Gradient Boosting and XGBoost
Tools & Languagesposted by Daniel Gutierrez, ODSC September 14, 2018 Daniel Gutierrez, ODSC

In this article, I provide an overview of the statistical learning technique called gradient boosting, and also the popular XGBoost implementation, the darling of Kaggle challenge competitors.
In general, gradient boosting is a supervised machine learning method for classification as well as regression problems. The overarching strategy involves producing a statistical learning model in the form of an ensemble of weak models, normally decision trees.
Although the roots of boosting methodology dates back to 1988, the conceptual framework was further developed by Jerome Friedman of Stanford and named Gradient Boosting Machines or GBM. His seminal paper, “Greedy Function Approximation: A Gradient Boosting Machine,” is a worthy read to gain a fundamental understanding of the process. R’s implementation, the GBM package, is based on Friedman’s original work.
R’s gbm() algorithm can be characterized in the following ways:
- Considered competitive with other high-performance algorithms like random forests
- Maintains reliable predictive accuracy where it is uncommon to produce lesser quality predictions than simpler models; also avoids nonsensical predictions
- No limit to the number of predictors
- Handles missing data
- Feature scaling is unnecessary
- Handles more factor levels than random forest (1024 vs. 32)
The learning process for GBMs involves sequentially fitting new models to provide a more finely tuned estimate of the response variable. The principal idea behind this algorithm is to create new base-learners that are correlated with the negative gradient of the loss function that’s associated with the entire ensemble.
XGBoost is the most recent evolution of gradient boosting. Let’s learn more about how XGBoost became king of the hill for data scientists desiring accurate predictions.
The XGBoost Story
More than half of the winning solutions in machine learning challenges hosted at Kaggle have used the popular open-source XGBoost algorithm (eXtreme Gradient BOOSTing). The source code for XGBoost can be found on GitHub.

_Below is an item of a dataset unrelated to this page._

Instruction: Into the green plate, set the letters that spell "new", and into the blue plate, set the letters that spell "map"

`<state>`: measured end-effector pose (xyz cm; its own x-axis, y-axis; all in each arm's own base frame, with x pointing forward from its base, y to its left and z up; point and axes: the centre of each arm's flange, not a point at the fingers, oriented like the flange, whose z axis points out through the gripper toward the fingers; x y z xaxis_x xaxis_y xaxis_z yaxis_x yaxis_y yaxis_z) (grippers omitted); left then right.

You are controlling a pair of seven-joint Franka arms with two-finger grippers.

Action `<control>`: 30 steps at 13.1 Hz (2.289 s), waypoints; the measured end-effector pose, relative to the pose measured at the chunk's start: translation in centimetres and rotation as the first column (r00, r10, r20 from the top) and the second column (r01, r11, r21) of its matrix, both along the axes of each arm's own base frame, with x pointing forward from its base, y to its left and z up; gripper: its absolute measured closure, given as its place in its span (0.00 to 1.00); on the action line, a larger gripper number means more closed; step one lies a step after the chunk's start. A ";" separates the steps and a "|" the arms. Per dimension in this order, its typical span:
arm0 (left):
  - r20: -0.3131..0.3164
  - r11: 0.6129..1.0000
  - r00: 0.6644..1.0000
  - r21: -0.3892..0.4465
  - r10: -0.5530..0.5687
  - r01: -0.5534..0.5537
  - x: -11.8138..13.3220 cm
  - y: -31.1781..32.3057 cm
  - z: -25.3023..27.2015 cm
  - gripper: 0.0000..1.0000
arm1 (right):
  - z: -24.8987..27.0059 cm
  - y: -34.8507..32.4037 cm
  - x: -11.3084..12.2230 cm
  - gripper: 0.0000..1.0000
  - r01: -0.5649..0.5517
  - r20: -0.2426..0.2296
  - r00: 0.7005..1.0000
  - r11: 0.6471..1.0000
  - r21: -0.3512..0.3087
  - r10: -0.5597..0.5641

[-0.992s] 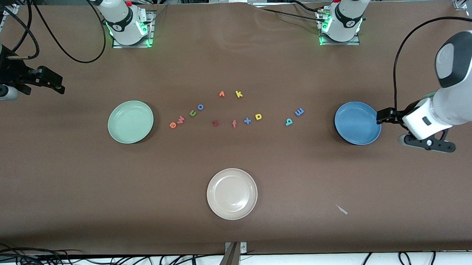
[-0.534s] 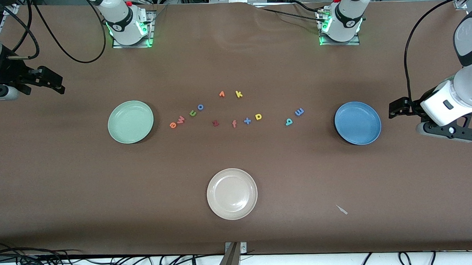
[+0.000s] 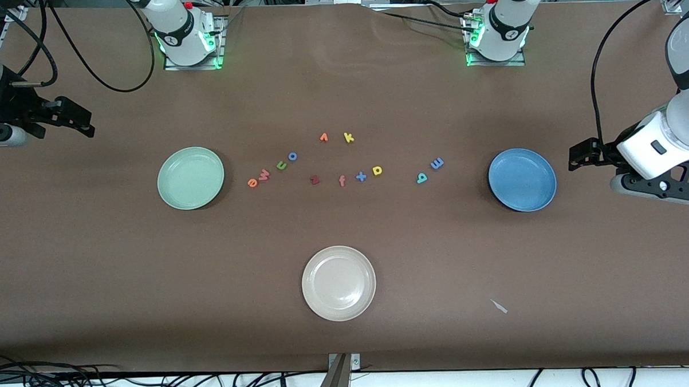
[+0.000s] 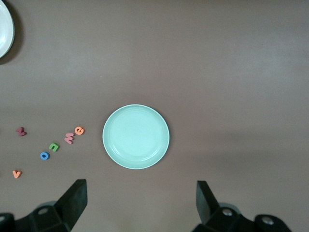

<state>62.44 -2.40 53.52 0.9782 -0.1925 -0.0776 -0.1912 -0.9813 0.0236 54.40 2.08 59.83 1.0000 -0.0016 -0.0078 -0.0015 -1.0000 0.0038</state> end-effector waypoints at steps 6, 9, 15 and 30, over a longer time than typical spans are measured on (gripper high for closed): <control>-0.002 1.000 1.000 0.002 -0.001 0.001 -0.4 0.0 -0.2 0.00 | 0.0 0.0 0.0 0.00 0.000 0.000 1.000 1.000 0.000 0.000; -0.004 1.000 1.000 0.002 -0.001 0.001 -0.4 0.0 -0.3 0.00 | 0.0 0.0 0.0 0.00 0.000 0.000 1.000 1.000 0.000 0.000; -0.007 1.000 1.000 0.002 -0.001 0.001 -0.4 -0.1 -0.4 0.00 | 0.0 0.0 0.0 0.00 0.000 0.000 1.000 1.000 0.000 0.000; -0.016 1.000 1.000 0.002 -0.004 0.004 -0.5 -0.1 -1.1 0.00 | -0.3 0.0 -0.3 0.00 0.010 -0.029 1.000 1.000 -0.002 -0.010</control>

XGBoost initially started as a research project by Tianqi Chen, a Ph.D. student in the University of Washington Department of Computer Science and Engineering. After winning the Higgs Boson Machine Learning Challenge, it became well known in the machine learning competition circles. Soon after, the Python and R packages were built, XGBoost now has packages for many other languages like Julia, Scala, Java, and others. XGBoost was first released in March, 2014.
In order to get the full story directly from the creator’s perspective, the video below is from my favorite local (Los Angeles) Meetup group Data Science LA. In March 2016, Tianqi Chen came to present his creation to a packed house. Chen’s original research paper is “XGBoost: A Scalable Tree Boosting System,” and I highly recommend reading it carefully in order to get a good perspective for why this algorithm works so well.
Better than Deep Learning: GBM
With all the hype about deep learning and AI, it’s not widely known that for structured/tabular data widely encountered in business applications it is GBM that most often achieves the highest accuracy in supervised learning tasks. The July 2018 video presentation below, also from the Data Science LA Meetup group, discusses some of the main GBM implementations available as R and Python packages such as XGBoost, h2o, and lightgbm. The discussion includes some of their main features and characteristics, along with insights into how tuning GBMs and creating ensembles of the best models can achieve the best prediction accuracy for many business problems.
To get a sense for some performance metrics with respect to scalability, speed, and accuracy of many of the most widely used binary classification algorithms, there is a GitHub repo containing some rather extensive benchmarks. The author, Szilard Pafka, has some compelling thoughts on deep learning vs. traditional supervised learning algorithms:
“What’s happening now is a new wave of hype, namely deep learning. The fanboys now think deep learning (or as they miscall it: AI) is the best solution to all machine learning problems. While deep learning has been extremely successful indeed on a few classes of data/machine learning problems such as involving images, speech and somewhat text (supervised learning) and games/virtual environments (reinforcement learning), in more “traditional” machine learning problems encountered in business such as fraud detection, credit scoring or churn (with structured/tabular data) deep learning is not as successful and it provides lower accuracy than random forests or gradient boosting machines (GBM).”